— А ну-ка, Базилл!
Опять затрещали кости, и в вопле послышались прерывистые слова:
— Буду… буду говорить…
— Ну-у? — сказал Сулла, скользя калигами по залитому кровью полу.
— Господин, он в беспамятстве, — шепнул Хризогон.
— Базилл!
Палач отливал грека холодной водою, но не мог привести в чувство. Ойней лежал неподвижно, как труп, итак же неподвижно сидела на полу Тукция, обняв колени, и тихо смеялась. Сначала Сулла не обращал на нее внимания, а услышав смех, нахмурился, но тотчас же лицо стало каменно-спокойным, и он сказал:
— Хризогон, сними ей голову…
Меч дрожал в руке вольноотпущенника.
— Не могу, господин!
— Что? Разве ты не рубил голов в Афинах и Азии? Хризогон опустил глаза.
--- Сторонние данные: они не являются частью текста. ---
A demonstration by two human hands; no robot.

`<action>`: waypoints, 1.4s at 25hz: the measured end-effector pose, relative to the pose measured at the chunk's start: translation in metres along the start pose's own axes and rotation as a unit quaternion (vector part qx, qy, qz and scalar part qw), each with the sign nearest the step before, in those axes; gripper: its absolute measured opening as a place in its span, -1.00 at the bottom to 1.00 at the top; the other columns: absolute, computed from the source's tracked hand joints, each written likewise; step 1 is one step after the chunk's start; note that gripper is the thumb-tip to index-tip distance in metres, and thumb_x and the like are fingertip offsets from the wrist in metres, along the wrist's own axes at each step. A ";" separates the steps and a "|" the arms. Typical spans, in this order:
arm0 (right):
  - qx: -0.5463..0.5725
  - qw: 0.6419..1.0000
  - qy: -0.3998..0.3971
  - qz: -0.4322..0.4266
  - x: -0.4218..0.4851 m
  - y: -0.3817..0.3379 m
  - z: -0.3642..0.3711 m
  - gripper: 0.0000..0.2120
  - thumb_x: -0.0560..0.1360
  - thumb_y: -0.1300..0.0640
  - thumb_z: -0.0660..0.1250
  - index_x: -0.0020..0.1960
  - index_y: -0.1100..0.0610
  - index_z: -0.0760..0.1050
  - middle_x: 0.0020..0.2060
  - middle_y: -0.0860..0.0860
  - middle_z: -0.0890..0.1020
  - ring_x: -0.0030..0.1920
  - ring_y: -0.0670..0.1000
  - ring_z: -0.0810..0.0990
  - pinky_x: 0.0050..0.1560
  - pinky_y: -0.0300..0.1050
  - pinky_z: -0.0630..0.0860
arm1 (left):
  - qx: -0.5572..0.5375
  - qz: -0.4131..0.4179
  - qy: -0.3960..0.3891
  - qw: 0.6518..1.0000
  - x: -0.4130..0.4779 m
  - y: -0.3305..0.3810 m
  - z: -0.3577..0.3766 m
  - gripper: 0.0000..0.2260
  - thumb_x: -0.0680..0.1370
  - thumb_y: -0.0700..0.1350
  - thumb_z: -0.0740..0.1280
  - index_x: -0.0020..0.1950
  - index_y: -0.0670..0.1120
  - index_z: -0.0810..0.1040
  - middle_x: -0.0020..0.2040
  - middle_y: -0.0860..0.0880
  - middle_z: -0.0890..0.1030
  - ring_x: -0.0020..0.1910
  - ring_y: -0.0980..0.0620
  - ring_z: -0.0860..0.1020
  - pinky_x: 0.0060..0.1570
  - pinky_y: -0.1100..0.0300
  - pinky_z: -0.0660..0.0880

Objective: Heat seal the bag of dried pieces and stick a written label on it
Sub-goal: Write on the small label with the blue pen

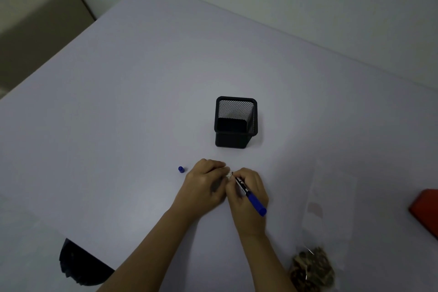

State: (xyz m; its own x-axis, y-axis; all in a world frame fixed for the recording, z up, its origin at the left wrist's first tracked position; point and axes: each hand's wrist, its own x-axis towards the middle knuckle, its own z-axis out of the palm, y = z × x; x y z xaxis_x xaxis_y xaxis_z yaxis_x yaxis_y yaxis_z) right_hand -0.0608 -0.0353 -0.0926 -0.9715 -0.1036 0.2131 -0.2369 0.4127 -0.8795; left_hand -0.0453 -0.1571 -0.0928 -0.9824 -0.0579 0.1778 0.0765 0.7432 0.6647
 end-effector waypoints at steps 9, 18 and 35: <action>0.026 1.000 -0.009 0.012 -0.001 -0.002 -0.002 -0.85 0.44 0.14 0.22 -0.16 0.22 0.47 -0.22 -0.27 0.41 -0.19 -0.34 0.45 -0.18 -0.55 0.40 | 0.003 0.001 -0.003 1.000 0.000 0.001 0.000 -0.72 0.45 -0.04 0.31 0.02 -0.16 0.66 -0.04 -0.08 0.66 -0.05 0.05 0.58 0.00 0.31 0.45; 0.023 1.000 -0.014 -0.009 -0.001 0.001 -0.001 -0.95 0.43 0.18 0.23 -0.15 0.15 0.44 -0.26 -0.23 0.43 -0.18 -0.37 0.44 -0.17 -0.56 0.39 | 0.002 0.004 0.000 1.000 0.000 0.001 0.000 -0.72 0.45 -0.03 0.31 0.02 -0.17 0.66 -0.05 -0.08 0.66 -0.05 0.08 0.56 0.00 0.33 0.45; -0.014 0.999 -0.009 -0.032 0.000 0.002 0.000 -0.95 0.47 0.17 0.21 -0.12 0.04 0.36 -0.25 -0.16 0.43 -0.20 -0.24 0.44 -0.14 -0.52 0.41 | -0.001 0.002 -0.006 1.000 0.000 -0.001 0.001 -0.71 0.45 -0.02 0.30 0.03 -0.17 0.65 -0.04 -0.08 0.66 -0.05 0.04 0.57 0.00 0.30 0.45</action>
State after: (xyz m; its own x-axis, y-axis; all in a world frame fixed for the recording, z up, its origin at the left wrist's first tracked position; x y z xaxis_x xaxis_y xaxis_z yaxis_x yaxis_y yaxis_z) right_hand -0.0617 -0.0347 -0.0943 -0.9541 -0.1473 0.2607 -0.2992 0.4300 -0.8518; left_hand -0.0456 -0.1569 -0.0945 -0.9840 -0.0474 0.1716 0.0803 0.7422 0.6654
— Слышал? Ты играешь, Хризогон, своей головою…Вольноотпущенник зашел сзади Тукции, и холодное лезвие коснулось ее шеи. Безголовое тело сидело несколько секунд, обняв колени, и, покачнувшись, мягко опрокинулось на бок.
Ойней очнулся.
Смерть Тукции поразила его. Он не слышал слов обращавшегося к нему Суллы и, когда увидел его перед собой, с ненавистью крикнул:
— Палач, собака, кровопийца!
Мускул дрогнул на щеке Суллы.
— Ломать кости, выколоть глаза, отрезать уши…
— А потом? — пролепетал Хризогон.
— Отрубить голову, — холодно сказал Сулла и сел в троноподобное кресло.
Во все города были посланы гонцы с приказанием вылавливать и уничтожать марианцев. Двинулись толпы соглядатаев, с льстивыми и ласковыми речами на губах и с кинжалами под одеждой. За ними следовали карательные отряды, которым было приказано убивать даже по подозрению, а имущество отбирать в казну.
Жизнь в Риме почти замерла. Никто не был уверен» завтрашнем дне: ни патриций, ни всадник, ни плебей, ни раб. Всем угрожала смерть. Несколько человек успели бежать в Альпы к варварам, на юг Италии и в Сицилию, иные — в области Галлии, не завоеванные еще римлянами, проклиная неблагодарное отечество и палачей за страшную жизнь. Некоторые отправлялись в добровольную ссылку, не ожидая решения, Суллы, но он тотчас же приказывал убивать их, а имущество отнимать. Шла широкая раздача вилл приверженцам и земель — ветеранам.
Ужас бродил по улицам Рима, забирался в сенат. Магистраты дрожали, когда входил Сулла, и шепотом подсчитывали число убитых. А молодой Гай Метелл однажды не выдержал:
— Скажи, император, долго ли ты еще намерен наказывать злодеев? — спросил он, смело глядя в лицо Суллы. — Казни увеличиваются, все в страхе. Мы не просим тебя за тех, кого ты решил казнить, но мы желаем, чтобы ты избавил от страха и сомнений тех, кого не тронешь.
— Я еще сам не решил, кому оставить жизнь, — хмуро ответил Сулла.